▶ **Stored dataset items**:
- - - - -

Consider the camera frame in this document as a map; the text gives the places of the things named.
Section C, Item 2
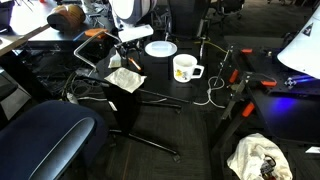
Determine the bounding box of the black cable bundle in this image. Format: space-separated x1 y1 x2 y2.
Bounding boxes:
35 69 103 102

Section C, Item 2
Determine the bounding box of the white round plate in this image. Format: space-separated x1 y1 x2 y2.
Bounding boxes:
144 40 178 58

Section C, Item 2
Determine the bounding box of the black tall chair back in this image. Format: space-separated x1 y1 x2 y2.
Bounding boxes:
166 0 212 38

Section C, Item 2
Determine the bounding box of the light wooden desk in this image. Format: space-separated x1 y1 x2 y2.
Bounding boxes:
0 0 52 58

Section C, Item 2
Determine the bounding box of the orange marker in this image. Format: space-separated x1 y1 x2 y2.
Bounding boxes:
128 57 143 72

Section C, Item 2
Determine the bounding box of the cream cloth bag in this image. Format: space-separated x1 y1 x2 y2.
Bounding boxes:
226 132 294 180

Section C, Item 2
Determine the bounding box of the white cable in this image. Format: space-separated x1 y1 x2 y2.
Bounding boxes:
76 75 228 110

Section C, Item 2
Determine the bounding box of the orange plastic tool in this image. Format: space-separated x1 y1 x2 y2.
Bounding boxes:
84 27 110 38

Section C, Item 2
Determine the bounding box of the gray flat panel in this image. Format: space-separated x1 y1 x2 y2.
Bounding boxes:
0 84 33 122

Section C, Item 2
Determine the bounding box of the white mug with print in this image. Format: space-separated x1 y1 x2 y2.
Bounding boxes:
172 53 205 84

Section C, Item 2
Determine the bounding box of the white power adapter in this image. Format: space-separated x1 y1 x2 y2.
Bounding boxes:
65 92 80 105

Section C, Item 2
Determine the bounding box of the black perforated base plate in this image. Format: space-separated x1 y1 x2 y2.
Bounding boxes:
233 46 320 98

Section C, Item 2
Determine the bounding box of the white paper sheet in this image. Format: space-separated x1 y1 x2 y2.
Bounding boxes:
304 145 320 155

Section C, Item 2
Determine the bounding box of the bent metal tube frame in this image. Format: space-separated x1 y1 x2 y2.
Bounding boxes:
73 30 122 77

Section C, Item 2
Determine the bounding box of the orange handled bar clamp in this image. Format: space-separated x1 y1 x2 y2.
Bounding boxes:
214 45 254 88
219 71 278 121

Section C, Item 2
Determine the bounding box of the blue seat office chair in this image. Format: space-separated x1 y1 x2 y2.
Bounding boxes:
0 99 110 180

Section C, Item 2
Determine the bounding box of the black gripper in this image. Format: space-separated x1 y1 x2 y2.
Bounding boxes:
119 39 144 66

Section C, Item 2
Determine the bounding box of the black table pedestal base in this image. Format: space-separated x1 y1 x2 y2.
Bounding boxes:
105 83 192 163

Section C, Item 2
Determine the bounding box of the yellow cable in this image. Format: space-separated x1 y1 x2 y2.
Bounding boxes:
199 39 230 55

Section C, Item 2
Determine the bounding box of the black office chair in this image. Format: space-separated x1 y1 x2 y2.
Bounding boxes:
210 0 247 20

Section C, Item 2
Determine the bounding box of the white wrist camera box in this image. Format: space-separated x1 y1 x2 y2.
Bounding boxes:
117 24 155 43

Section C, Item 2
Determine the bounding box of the black desk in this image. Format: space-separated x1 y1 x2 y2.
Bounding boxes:
28 0 116 44

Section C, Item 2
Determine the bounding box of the wide crumpled paper napkin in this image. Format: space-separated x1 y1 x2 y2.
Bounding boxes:
103 66 148 94

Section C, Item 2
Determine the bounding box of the brown round object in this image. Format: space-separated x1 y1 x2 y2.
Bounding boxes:
46 3 87 33

- - - - -

▶ **What this task involves**: Drop the pictures and set down the data above exactly.

▶ **Task answer**:
Consider the camera frame in this document as a map; the text gives the places of the things named.
Section C, Item 2
Determine the bounding box of the black cable bundle in this image. Format: space-separated x1 y1 x2 y2.
Bounding boxes:
35 69 103 102

Section C, Item 2
Determine the bounding box of the white round plate in this image. Format: space-separated x1 y1 x2 y2.
Bounding boxes:
144 40 178 58

Section C, Item 2
Determine the bounding box of the black tall chair back in this image. Format: space-separated x1 y1 x2 y2.
Bounding boxes:
166 0 212 38

Section C, Item 2
Determine the bounding box of the light wooden desk in this image. Format: space-separated x1 y1 x2 y2.
Bounding boxes:
0 0 52 58

Section C, Item 2
Determine the bounding box of the orange marker in this image. Format: space-separated x1 y1 x2 y2.
Bounding boxes:
128 57 143 72

Section C, Item 2
Determine the bounding box of the cream cloth bag in this image. Format: space-separated x1 y1 x2 y2.
Bounding boxes:
226 132 294 180

Section C, Item 2
Determine the bounding box of the white cable in this image. Format: space-separated x1 y1 x2 y2.
Bounding boxes:
76 75 228 110

Section C, Item 2
Determine the bounding box of the orange plastic tool in this image. Format: space-separated x1 y1 x2 y2.
Bounding boxes:
84 27 110 38

Section C, Item 2
Determine the bounding box of the gray flat panel in this image. Format: space-separated x1 y1 x2 y2.
Bounding boxes:
0 84 33 122

Section C, Item 2
Determine the bounding box of the white mug with print in this image. Format: space-separated x1 y1 x2 y2.
Bounding boxes:
172 53 205 84

Section C, Item 2
Determine the bounding box of the white power adapter in this image. Format: space-separated x1 y1 x2 y2.
Bounding boxes:
65 92 80 105

Section C, Item 2
Determine the bounding box of the black perforated base plate in this image. Format: space-separated x1 y1 x2 y2.
Bounding boxes:
233 46 320 98

Section C, Item 2
Determine the bounding box of the white paper sheet in this image. Format: space-separated x1 y1 x2 y2.
Bounding boxes:
304 145 320 155

Section C, Item 2
Determine the bounding box of the bent metal tube frame in this image. Format: space-separated x1 y1 x2 y2.
Bounding boxes:
73 30 122 77

Section C, Item 2
Determine the bounding box of the orange handled bar clamp in this image. Format: space-separated x1 y1 x2 y2.
Bounding boxes:
214 45 254 88
219 71 278 121

Section C, Item 2
Determine the bounding box of the blue seat office chair in this image. Format: space-separated x1 y1 x2 y2.
Bounding boxes:
0 99 110 180

Section C, Item 2
Determine the bounding box of the black gripper in this image. Format: space-separated x1 y1 x2 y2.
Bounding boxes:
119 39 144 66

Section C, Item 2
Determine the bounding box of the black table pedestal base in this image. Format: space-separated x1 y1 x2 y2.
Bounding boxes:
105 83 192 163

Section C, Item 2
Determine the bounding box of the yellow cable in this image. Format: space-separated x1 y1 x2 y2.
Bounding boxes:
199 39 230 55

Section C, Item 2
Determine the bounding box of the black office chair in this image. Format: space-separated x1 y1 x2 y2.
Bounding boxes:
210 0 247 20

Section C, Item 2
Determine the bounding box of the white wrist camera box in this image. Format: space-separated x1 y1 x2 y2.
Bounding boxes:
117 24 155 43

Section C, Item 2
Determine the bounding box of the black desk in this image. Format: space-separated x1 y1 x2 y2.
Bounding boxes:
28 0 116 44

Section C, Item 2
Determine the bounding box of the wide crumpled paper napkin in this image. Format: space-separated x1 y1 x2 y2.
Bounding boxes:
103 66 148 94

Section C, Item 2
Determine the bounding box of the brown round object in this image. Format: space-separated x1 y1 x2 y2.
Bounding boxes:
46 3 87 33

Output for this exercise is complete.